= Robert Royce Johnson =

American inventor, engineer, computer pioneer, and professor

Robert Royce "Bob" Johnson (1928–2016) was an American inventor, engineer, computer pioneer, and professor. Besides the Johnson counter, a type of ring counter that was named for him, he developed the method of encoding numbers on checks still in use as of 2018.

==Education==

Johnson earned a bachelor's degree in electrical engineering at University of Wisconsin and masters in servomechanisms at Yale. In 1956, Johnson was awarded the Ph.D. degree at Caltech, their first in digital computing.

==Career==

While at Caltech, Johnson went to work for Hughes aircraft, where he developed digital guidance systems for aircraft and missiles. Leaving Caltech with a Ph.D., he joined the research laboratories of General Electric in Schenectady, New York, where he worked on the computerized banking system ERMA, including inventing the magnetic number shapes still in use on checks today.
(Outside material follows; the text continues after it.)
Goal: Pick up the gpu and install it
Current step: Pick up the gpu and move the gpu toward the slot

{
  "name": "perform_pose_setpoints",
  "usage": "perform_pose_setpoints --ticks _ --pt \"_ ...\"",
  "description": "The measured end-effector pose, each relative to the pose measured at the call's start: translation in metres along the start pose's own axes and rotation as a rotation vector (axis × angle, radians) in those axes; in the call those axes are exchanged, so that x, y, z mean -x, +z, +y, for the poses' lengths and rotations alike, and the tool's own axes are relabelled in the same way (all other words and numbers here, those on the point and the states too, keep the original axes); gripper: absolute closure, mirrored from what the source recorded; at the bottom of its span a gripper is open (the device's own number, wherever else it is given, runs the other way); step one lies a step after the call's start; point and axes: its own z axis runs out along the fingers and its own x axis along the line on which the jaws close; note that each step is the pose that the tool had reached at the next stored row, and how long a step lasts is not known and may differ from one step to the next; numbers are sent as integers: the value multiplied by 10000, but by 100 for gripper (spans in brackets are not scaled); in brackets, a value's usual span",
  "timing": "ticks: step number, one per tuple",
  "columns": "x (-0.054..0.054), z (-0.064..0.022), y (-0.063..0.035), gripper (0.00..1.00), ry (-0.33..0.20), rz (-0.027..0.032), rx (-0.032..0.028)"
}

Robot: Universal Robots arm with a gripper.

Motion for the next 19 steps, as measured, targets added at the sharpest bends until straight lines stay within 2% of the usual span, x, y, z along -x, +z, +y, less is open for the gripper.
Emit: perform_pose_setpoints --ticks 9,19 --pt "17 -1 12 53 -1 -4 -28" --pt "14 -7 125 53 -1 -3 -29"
He then went to Burroughs Corp where he came vice president of engineering in 1964. From there, he worked at Energy Conversion Devices and Ovonic Imaging Systems before moving to head the computer science department at the University of Utah in 1987, from which he retired in 1993. After his academic retirement, he worked for Filoli Information Systems of Palo Alto, California, and SI Diamond of Austin, Texas.